1) The methods are incomplete. Some methods are out of place while others are missing or unclear.
2) I am not convinced that the Hooker relationship as used is adequate for the final estimation of 2m T. For the time being, it shows the potential of this overall approach, but it seems to have a rather large spread of error for operational use. The authors should consider taking up their suggestion and doing a model-specific fit of Tmin/max to 2m T, and comparing this to the current results.
3) The scenario results should be compared with other estimates of temperature response to land cover change. There are comparable examples of this using these three ESMs. While such examples use a simulation differencing method that encapsulates much more than the method in this study, One would expect some similarities given the dominant role of tree cover change in surface temperature change.
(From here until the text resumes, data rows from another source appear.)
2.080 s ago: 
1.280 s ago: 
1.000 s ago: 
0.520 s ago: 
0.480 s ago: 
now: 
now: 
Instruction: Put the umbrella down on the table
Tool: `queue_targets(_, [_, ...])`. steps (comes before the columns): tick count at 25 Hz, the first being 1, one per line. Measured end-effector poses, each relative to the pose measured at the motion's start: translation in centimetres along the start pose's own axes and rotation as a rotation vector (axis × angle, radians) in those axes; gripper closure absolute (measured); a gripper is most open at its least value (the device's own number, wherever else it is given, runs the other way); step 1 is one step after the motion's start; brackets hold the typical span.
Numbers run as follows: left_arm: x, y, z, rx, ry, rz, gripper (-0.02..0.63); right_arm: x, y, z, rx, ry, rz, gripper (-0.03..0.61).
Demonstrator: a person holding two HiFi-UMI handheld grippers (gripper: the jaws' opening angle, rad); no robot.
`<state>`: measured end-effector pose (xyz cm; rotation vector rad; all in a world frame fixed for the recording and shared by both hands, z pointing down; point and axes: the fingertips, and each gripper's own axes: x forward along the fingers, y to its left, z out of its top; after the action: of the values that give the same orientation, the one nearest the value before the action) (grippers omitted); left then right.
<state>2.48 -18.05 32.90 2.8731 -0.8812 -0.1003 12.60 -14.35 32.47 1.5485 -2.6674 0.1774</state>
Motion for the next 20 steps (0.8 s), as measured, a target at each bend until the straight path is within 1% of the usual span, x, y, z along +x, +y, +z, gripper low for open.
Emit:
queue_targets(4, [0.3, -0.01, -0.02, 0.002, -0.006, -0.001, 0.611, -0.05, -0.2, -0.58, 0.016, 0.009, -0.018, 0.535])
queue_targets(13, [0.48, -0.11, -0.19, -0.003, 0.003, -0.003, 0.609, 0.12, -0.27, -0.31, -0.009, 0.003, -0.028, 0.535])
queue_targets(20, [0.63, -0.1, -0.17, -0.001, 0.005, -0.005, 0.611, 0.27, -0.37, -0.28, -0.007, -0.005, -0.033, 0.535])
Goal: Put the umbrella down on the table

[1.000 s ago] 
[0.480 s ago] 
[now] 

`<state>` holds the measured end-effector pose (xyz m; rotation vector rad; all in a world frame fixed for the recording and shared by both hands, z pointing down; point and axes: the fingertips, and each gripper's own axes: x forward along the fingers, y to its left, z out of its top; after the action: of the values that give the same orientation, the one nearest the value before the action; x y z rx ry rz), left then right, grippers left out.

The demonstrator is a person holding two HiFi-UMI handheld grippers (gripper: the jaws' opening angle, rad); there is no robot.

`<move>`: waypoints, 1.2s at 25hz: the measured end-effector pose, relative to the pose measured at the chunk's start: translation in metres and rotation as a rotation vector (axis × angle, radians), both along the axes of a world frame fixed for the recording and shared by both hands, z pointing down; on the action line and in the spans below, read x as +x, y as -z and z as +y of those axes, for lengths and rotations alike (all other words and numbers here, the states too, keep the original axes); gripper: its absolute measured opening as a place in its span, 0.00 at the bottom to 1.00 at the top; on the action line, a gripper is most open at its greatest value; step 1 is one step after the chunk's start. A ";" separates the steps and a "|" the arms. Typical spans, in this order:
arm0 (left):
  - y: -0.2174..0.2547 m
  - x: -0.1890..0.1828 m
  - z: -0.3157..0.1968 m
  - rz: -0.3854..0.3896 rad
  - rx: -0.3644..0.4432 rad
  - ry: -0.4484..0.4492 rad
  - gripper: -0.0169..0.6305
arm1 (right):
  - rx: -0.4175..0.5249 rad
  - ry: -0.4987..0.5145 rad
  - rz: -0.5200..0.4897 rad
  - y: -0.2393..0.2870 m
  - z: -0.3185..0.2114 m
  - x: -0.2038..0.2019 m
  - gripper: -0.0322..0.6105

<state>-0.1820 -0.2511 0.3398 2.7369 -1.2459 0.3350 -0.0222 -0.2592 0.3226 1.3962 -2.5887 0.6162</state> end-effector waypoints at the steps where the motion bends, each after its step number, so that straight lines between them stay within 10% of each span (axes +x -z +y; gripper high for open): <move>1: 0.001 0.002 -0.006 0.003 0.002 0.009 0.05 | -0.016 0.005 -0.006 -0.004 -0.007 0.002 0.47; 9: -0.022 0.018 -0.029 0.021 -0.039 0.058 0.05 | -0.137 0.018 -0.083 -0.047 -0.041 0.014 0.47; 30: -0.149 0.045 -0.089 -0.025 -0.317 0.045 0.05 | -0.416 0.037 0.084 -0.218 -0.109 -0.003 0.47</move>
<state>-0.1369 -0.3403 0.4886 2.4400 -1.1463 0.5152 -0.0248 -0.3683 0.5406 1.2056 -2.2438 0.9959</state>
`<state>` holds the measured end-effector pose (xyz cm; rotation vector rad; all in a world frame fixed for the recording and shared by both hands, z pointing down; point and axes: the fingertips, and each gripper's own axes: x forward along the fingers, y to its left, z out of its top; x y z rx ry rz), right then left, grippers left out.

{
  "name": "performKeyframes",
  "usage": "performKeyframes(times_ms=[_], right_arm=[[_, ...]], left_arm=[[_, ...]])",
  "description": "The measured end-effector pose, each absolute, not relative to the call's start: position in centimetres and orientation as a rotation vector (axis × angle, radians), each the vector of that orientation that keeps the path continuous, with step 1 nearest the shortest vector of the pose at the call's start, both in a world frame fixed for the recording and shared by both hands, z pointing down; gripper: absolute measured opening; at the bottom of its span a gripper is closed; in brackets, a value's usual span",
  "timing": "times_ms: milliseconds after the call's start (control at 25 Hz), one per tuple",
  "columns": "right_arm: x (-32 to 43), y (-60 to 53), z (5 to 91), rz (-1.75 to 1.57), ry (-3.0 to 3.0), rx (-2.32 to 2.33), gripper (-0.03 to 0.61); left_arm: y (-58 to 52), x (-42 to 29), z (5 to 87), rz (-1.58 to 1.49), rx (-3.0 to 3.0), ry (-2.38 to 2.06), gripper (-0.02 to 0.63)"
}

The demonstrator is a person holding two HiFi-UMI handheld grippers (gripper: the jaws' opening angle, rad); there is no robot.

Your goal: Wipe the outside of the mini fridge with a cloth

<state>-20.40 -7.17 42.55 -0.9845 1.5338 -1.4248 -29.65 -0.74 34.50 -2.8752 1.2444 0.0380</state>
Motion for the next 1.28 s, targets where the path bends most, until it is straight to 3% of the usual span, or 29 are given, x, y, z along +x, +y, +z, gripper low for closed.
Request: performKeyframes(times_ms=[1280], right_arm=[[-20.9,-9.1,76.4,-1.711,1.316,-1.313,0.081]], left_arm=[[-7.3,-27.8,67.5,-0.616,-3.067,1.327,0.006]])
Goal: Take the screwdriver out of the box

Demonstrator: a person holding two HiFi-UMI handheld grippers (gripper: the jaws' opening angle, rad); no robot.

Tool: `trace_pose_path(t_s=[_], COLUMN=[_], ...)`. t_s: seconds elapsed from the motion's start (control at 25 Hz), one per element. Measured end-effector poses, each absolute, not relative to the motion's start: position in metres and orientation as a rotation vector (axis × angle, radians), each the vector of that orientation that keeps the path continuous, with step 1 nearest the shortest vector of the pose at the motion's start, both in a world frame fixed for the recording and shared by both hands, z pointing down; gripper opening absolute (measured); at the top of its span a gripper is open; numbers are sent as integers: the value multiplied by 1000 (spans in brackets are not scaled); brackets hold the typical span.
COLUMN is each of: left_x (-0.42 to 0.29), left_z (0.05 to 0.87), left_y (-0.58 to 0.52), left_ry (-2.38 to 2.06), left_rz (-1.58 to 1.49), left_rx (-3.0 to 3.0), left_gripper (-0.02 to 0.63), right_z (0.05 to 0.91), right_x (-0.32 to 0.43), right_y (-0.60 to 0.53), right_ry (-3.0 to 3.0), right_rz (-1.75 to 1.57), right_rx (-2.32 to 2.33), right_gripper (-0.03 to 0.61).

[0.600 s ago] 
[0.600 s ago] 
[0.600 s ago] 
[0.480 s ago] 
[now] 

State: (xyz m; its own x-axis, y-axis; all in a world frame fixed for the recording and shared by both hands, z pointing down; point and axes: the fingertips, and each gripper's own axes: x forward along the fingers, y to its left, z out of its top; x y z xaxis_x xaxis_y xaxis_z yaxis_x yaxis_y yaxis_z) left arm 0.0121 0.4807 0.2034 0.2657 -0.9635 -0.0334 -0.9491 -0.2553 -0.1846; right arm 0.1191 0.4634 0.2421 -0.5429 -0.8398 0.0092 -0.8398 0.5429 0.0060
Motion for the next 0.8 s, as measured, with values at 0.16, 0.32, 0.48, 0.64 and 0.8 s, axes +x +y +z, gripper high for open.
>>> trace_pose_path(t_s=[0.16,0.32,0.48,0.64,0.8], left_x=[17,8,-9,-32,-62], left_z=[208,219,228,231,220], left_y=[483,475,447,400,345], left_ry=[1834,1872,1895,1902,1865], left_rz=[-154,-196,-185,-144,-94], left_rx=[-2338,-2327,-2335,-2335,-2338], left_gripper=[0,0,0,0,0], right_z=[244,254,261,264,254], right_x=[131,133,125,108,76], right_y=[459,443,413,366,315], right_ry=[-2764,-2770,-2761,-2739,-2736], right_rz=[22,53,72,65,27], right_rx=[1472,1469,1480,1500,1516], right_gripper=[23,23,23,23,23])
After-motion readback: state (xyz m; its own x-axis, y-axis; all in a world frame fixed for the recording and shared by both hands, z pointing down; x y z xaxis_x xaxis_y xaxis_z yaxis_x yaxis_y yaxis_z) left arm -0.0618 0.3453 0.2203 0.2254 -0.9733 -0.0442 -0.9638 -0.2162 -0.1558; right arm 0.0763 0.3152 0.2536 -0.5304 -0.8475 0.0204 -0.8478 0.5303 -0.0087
Maybe the comparison is between the TSmean change estimated by the GAMs for each scenario, rather than the 2m T, and the mean surface temperature change estimated by model differencing.
Specific suggestions and comments
Abstract
line 1:
“Society is set to experience…” is a bit overstated here. Evidence shows that the world is not even close to meeting the Paris Agreement. I suggest revising to something like “Land cover change has been proposed to play a significant role in achieving the temperature goals…”
line 6:
expand ESM
1. Introduction
lines 32-33:
you probably want to include the boysen 2020 paper in this citation also.
2. Training datasets
line 75-77:
Is there just one REF scenario? Then “The REF scenario spans 150 years…”
What do you mean by “full expansion?” Is 100% of the surface covered by forest or crop? Or do you just swap forest and crop in AFF and DEF?
lines 80-84:
Doesn’t this require additional simulations to the ones listed in the previous paragraph? These additional simulations are different than the “full expansion,”, correct?
You may want to reiterate here that the local biogeophysical responses are largely independent of the global land cover change scenario that drives the global biogeochemical response.
It appears that you don’t do this local vs non-local decomposition.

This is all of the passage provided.